СОДЕРЖАТЬ И ДОНОСИТЬ

Начальник Нерчинских рудников Бурнашев ломал себе голову. Перед ним лежала инструкция, как содержать декабристов.

"Содержать по всем строгостям", - значилось в инструкции. Но тут же была и приписка: "О состоянии их ежемесячно доносить в собственные руки его императорского величества". Это добавление и смущало Бурнашева.

Что значит "содержать по всем строгостям", начальник рудников представлял хорошо. Не первый год он ведает каторгой. Не один каторжанин здесь кончил век.

– Да если по полной строгости, - рассуждал Бурнашев, - то, пожалуй, от этих господ полгода - и ваших нет.

Бурнашев усмехнулся, стал вспоминать: князь Сергей Трубецкой харкает кровью, болеет горлом. Князь Евгений Оболенский болен цингой. У Василия Давыдова открылись раны. Александр Якубович страдает грудью.

Бурнашев презрительно сплюнул.

– Мелкота. Вот, может, Волконский побольше других протянет. Ну год, ну от силы два.
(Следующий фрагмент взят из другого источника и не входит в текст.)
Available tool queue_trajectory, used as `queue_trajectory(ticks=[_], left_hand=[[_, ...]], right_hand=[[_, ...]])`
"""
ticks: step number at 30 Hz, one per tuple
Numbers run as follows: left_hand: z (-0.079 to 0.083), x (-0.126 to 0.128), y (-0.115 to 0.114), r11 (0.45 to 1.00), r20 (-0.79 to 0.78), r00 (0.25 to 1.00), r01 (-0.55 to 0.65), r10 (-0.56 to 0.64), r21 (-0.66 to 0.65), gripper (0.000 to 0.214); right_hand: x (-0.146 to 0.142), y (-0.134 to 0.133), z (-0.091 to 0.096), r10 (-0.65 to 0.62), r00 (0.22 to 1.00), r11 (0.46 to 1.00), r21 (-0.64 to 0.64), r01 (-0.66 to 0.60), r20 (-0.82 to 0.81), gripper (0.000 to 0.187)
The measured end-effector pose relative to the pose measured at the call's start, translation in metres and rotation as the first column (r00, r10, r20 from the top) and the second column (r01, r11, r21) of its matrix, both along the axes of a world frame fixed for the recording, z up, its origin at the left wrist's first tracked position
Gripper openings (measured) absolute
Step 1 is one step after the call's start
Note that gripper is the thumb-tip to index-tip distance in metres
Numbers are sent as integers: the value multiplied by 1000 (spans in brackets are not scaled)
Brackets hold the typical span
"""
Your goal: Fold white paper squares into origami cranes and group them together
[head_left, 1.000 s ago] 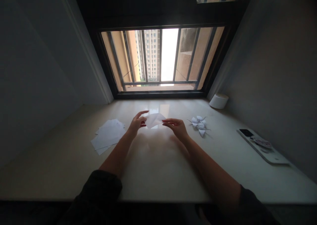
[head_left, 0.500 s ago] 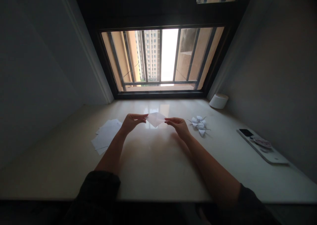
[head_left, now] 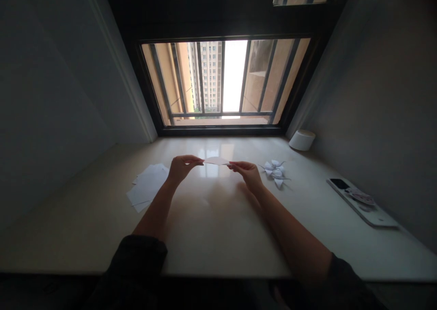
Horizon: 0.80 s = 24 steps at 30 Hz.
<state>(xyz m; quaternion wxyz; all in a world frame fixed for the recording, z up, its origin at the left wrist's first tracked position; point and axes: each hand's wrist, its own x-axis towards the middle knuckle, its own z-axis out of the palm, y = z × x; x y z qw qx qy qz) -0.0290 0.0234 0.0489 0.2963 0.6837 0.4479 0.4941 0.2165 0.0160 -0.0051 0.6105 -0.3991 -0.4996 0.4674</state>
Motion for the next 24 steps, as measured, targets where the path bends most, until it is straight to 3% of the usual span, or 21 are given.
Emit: queue_trajectory(ticks=[4, 9, 15, 24], left_hand=[[-8, 10, 3, 996, 208, 977, -35, 52, -86, 25], [-23, 28, 5, 965, 432, 888, -46, 158, -258, 34], [-33, 48, -3, 955, 467, 850, -131, 246, -266, 36], [-42, 55, 0, 947, 581, 779, -50, 235, -316, 34]], right_hand=[[0, -1, 1, -60, 998, 998, -18, 60, -14, 27], [-2, 2, -2, -146, 987, 989, -37, 144, -68, 24], [-4, 8, -8, -217, 941, 974, -115, 193, -259, 24], [-5, 7, -5, -233, 915, 970, -150, 193, -330, 23]])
Решил Бурнашев обращаться с декабристами согласно инструкции. Назначил начальником тюрьмы сурового офицера. Стал тот всячески притеснять заключённых. Распорядился не выдавать декабристам свечей, то есть вечерами держал в темноте. Запретил им во время работы общаться и даже разговаривать друг с другом. Покрикивал. Всех называл на "ты". Суровое к ним отношение и вызвало протест декабристов.

Прибежали однажды охранники к Бурнашеву, докладывают:

– Ропчут, ваше высокородие.

– Но, но... Я их в момент... При мне тут не очень пикнут.

– Они не словесно, ваше высокородие.

– Как - не словесно?!

– Объявили голодовку, ваше высокородие.

– Бунт! - закричал Бурнашев. - И там бунтовали, - махнул он рукой на запад, - и здесь! Пороть их! Кнутами!

Потом поостыл, подумал: "А вдруг от голодовки они помрут. Не простит государь за это!" Послал он в тюрьму посыльного.

– Ну как?

– Голодают, ваше высокородие.

Через день.

– Ну как?

– Голодают.

Пришлось отступить Бурнашеву.

– Хворые, хворые, а всё же сила в злодеях есть, - пробурчал Бурнашев. Приказал он выполнить все требования декабристов. Даже начальника тюрьмы заменил.

СУХИНОВ

– Шевелись! Шевелись! - монотонно командовал офицер.

Пятеро смертников рыли себе могилу. Уходят лопаты в промёрзший грунт. Всё глубже и глубже яма.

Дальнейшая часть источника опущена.